In retrospect I did a lot right but I closed after 3 years. I had steady business from 3 local police departments, one with 10+ bikes that got abused regularly. You got you bike back same day if you dropped it off at lunch and picked up on your way home if you needed. Next day if you wanted, or at the longest in a week if I needed to order a part. I worked on anything. I built several sets of wheels for wheelchairs. I fixed strollers. Trued a motorcycle wheel. The bike assembler at a huge toy store down the street sent me new people almost every other day with things he was unamble to fix. The guy at the nearest Dicks sent me people with repairs as well. They were both just guys I had met at my store when they stopped in. We talked. I helped them, they helped me. Most of my core customers still visit my house for repairs. I didn't lose business for bad attitude, or poor work. Ever. That was rule one. 

The overhead sucks. Rent, insurance, phone (two lines and cell), gas&electric, accounting were all I had as fixed costs. I bought my displays from a closed department store. The neon sign required by the shopping center was expensive but I had no choice as it was specified in the lease. Need a sign? I advertised when I could get a good deal. I traded old product with two different local radio stations for give aways in exchange for advertising on air. I was nothing if not creative. Cost of goods sold is just high even if you can buy in bulk.

We also have big box bully shop that is pretty smart/or underhanded depending on your opinion of busniness. I started carrying a brand of BMX bike that was unknown in our area when I opened. Soon after Big Store had 40 of the same brand on their shelves (I can't prove this was done on purpose but I know their purchasing manager visited my shop soon after I opened). So if a kid came in and wanted something I didn't have he now had no reason to wait. Its the way it is. Cash talks. I lost a most of my sales this way. I didn't stock much, and when I tried to they would sit until I discounted them. If it aint in stock you can't sell it today, but you can't stock it all. You need to make good decisions here. Bling bling new whizbang stuff will be asked for often and purchased rarely and make you less on margin.

It was the best thing I ever did. I got it out of my system and enjoyed the hell out of it. I may do it again some day if I need a decent sized write off. I would make it smaller and even more efficient and put it between a coffee shop and a bar for my sake.

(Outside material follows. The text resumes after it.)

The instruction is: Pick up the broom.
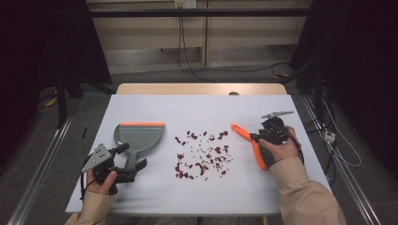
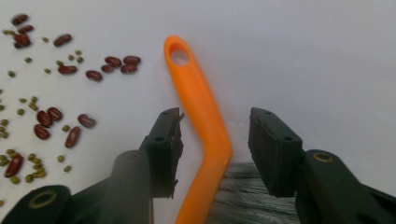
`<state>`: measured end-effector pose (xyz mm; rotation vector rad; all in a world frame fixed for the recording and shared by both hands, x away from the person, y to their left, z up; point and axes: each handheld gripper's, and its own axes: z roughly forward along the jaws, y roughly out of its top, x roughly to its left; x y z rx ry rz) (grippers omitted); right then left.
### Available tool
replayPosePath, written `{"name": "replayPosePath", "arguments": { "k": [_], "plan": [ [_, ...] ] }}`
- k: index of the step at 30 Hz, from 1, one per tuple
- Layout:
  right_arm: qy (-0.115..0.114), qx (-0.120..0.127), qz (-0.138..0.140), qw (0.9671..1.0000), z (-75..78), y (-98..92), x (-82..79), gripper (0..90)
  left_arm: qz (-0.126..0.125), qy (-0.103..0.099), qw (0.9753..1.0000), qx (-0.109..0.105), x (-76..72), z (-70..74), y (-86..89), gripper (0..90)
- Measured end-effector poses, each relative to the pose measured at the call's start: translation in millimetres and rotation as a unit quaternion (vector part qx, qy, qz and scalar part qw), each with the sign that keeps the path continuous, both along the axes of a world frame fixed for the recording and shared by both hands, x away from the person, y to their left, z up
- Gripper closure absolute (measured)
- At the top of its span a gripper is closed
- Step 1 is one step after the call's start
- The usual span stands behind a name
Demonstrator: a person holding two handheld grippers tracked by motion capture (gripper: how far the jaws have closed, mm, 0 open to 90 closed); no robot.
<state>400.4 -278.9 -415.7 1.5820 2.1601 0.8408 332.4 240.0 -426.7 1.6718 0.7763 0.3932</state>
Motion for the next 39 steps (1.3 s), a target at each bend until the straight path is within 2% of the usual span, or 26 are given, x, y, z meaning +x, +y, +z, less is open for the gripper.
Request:
{"name": "replayPosePath", "arguments": {
  "k": [1, 2, 3, 4, 5, 7, 9, 11, 14, 15, 16, 21, 25, 26, 27, 31, 39],
  "plan": [
    [0.026, -0.006, 0.002, 0.9996, -4.5, 2.0, 7.0, 57.5, 0.002, 0.001, 1.0000, -0.001, -0.1, -0.1, 0.1, 3.3],
    [0.026, -0.006, 0.002, 0.9996, -4.5, 2.0, 7.0, 57.5, 0.001, 0.000, 1.0000, 0.000, 0.4, 0.1, 0.2, 3.3],
    [0.045, -0.019, -0.003, 0.9988, -8.1, 2.9, 11.7, 59.1, 0.002, -0.003, 1.0000, -0.003, 1.1, 0.3, -0.1, 3.2],
    [0.045, -0.019, -0.003, 0.9988, -8.1, 2.9, 11.7, 59.1, 0.002, -0.003, 1.0000, -0.003, 1.6, 0.5, -0.2, 3.2],
    [0.057, -0.010, -0.004, 0.9983, -9.1, 2.7, 13.3, 60.3, 0.002, -0.002, 1.0000, -0.003, 2.1, 0.6, -0.6, 3.2],
    [0.065, -0.002, -0.002, 0.9979, -9.0, 3.1, 15.4, 62.7, 0.002, 0.000, 1.0000, -0.005, 3.1, -0.2, -1.5, 3.2],
    [0.071, -0.003, 0.004, 0.9975, -8.8, 4.2, 18.3, 63.5, -0.001, 0.000, 1.0000, -0.002, 3.6, -1.0, -1.3, 3.2],
    [0.073, -0.023, 0.001, 0.9971, -10.1, 6.1, 21.9, 63.7, -0.001, 0.001, 1.0000, -0.004, 4.1, -1.7, -0.8, 3.2],
    [0.103, -0.037, -0.002, 0.9940, -13.4, 11.4, 26.5, 66.4, -0.003, 0.001, 1.0000, -0.007, 5.0, -1.5, -0.6, 3.2],
    [0.112, -0.054, 0.000, 0.9922, -14.3, 14.1, 27.0, 66.3, -0.003, 0.000, 1.0000, -0.009, 5.3, -1.4, -0.9, 3.2],
    [0.112, -0.054, 0.000, 0.9922, -14.3, 14.1, 27.0, 66.3, -0.003, 0.000, 1.0000, -0.009, 5.6, -1.3, -1.2, 3.2],
    [0.142, -0.073, -0.012, 0.9871, -18.7, 18.0, 31.3, 65.5, -0.008, -0.004, 0.9999, -0.010, 6.1, 0.2, -3.5, 3.2],
    [0.150, -0.068, -0.014, 0.9863, -19.6, 17.0, 33.8, 66.6, -0.007, -0.006, 0.9999, -0.007, 4.2, 1.5, -4.3, 3.2],
    [0.155, -0.071, -0.019, 0.9852, -19.1, 18.4, 34.7, 67.2, -0.007, -0.007, 0.9999, -0.006, 3.8, 1.9, -4.3, 3.2],
    [0.165, -0.082, -0.023, 0.9827, -18.3, 21.7, 37.3, 68.8, -0.007, -0.007, 0.9999, -0.005, 3.3, 2.2, -4.1, 3.2],
    [0.174, -0.076, -0.023, 0.9816, -18.0, 20.6, 39.9, 70.0, -0.007, -0.009, 0.9999, -0.006, 2.2, 3.7, -6.2, 3.2],
    [0.150, -0.048, -0.015, 0.9874, -18.7, 12.9, 34.1, 70.2, -0.014, -0.012, 0.9998, 0.000, 0.2, 5.3, -11.3, 3.2]
  ]
}}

And based on the above post I rode 5 times last week. The most in a very long time. There is some truth there but I would have commuted if it were not for kid hauling.


----------



## NeedhamDave (May 17, 2004)

*thanks for all the advice*

Thanks for all the responses, many with a lot of great details. I think the negative/reality check stuff is par for the course in any small business start up and the key is to make sure this is what I really want to do. I'm nowhere near there yet; just trying to figure out something to do that's more rewarding than my current career and which will not require me to go broke.


----------



## wayneanneli (Jul 8, 2004)

NeedhamDave said:


> Thanks for all the responses, many with a lot of great details. I think the negative/reality check stuff is par for the course in any small business start up and the key is to make sure this is what I really want to do. I'm nowhere near there yet; just trying to figure out something to do that's more rewarding than my current career and which will not require me to go broke.


Hey Dave, 
I know what you're going through, kind of. We're both the same age, and I'm not sure if you have children, but I have two kids, 3 and 1.5. About two years ago, I was considering buying a franchise of Sweden's largest outdoor retailer. I would have had to pay 80,000 Sek (about 10,000 dollars US) just for the name, and an annual percentage of 6% of total sales, regardless if I made a profit or not. I did some research and called around to some of the other franchises and realised that I would be away from home way more than at home. And I just didn't want to sacrifice that time of my childrens' lives at work. That's my reason for not doing it. It's a hard decision, but I really don't know too many people who do it for the money. You won't become Steve Jobs rich. Anyway, good luck, Dave. Keep us posted.
Cheers, Wayne


----------



## pmf (Feb 23, 2004)

*Get into farming instead*

Next to a bike shop, farming is probably the quickest way to exhaust your lottery winnings.


----------



## jm3 (Mar 22, 2003)

*I'm building a shop right now...*

in SoCal. Much of the info posted has been correct. Location and market analysis are very important, and you must have adequate funding - this is where most mistakes are made. After building, merchandising, and marketing my shop, I'll still have a year's worth of full operating expenses to fall back on if things are slow. Also, you really need to have some big brands on board who will protect your territory, and help market your shop.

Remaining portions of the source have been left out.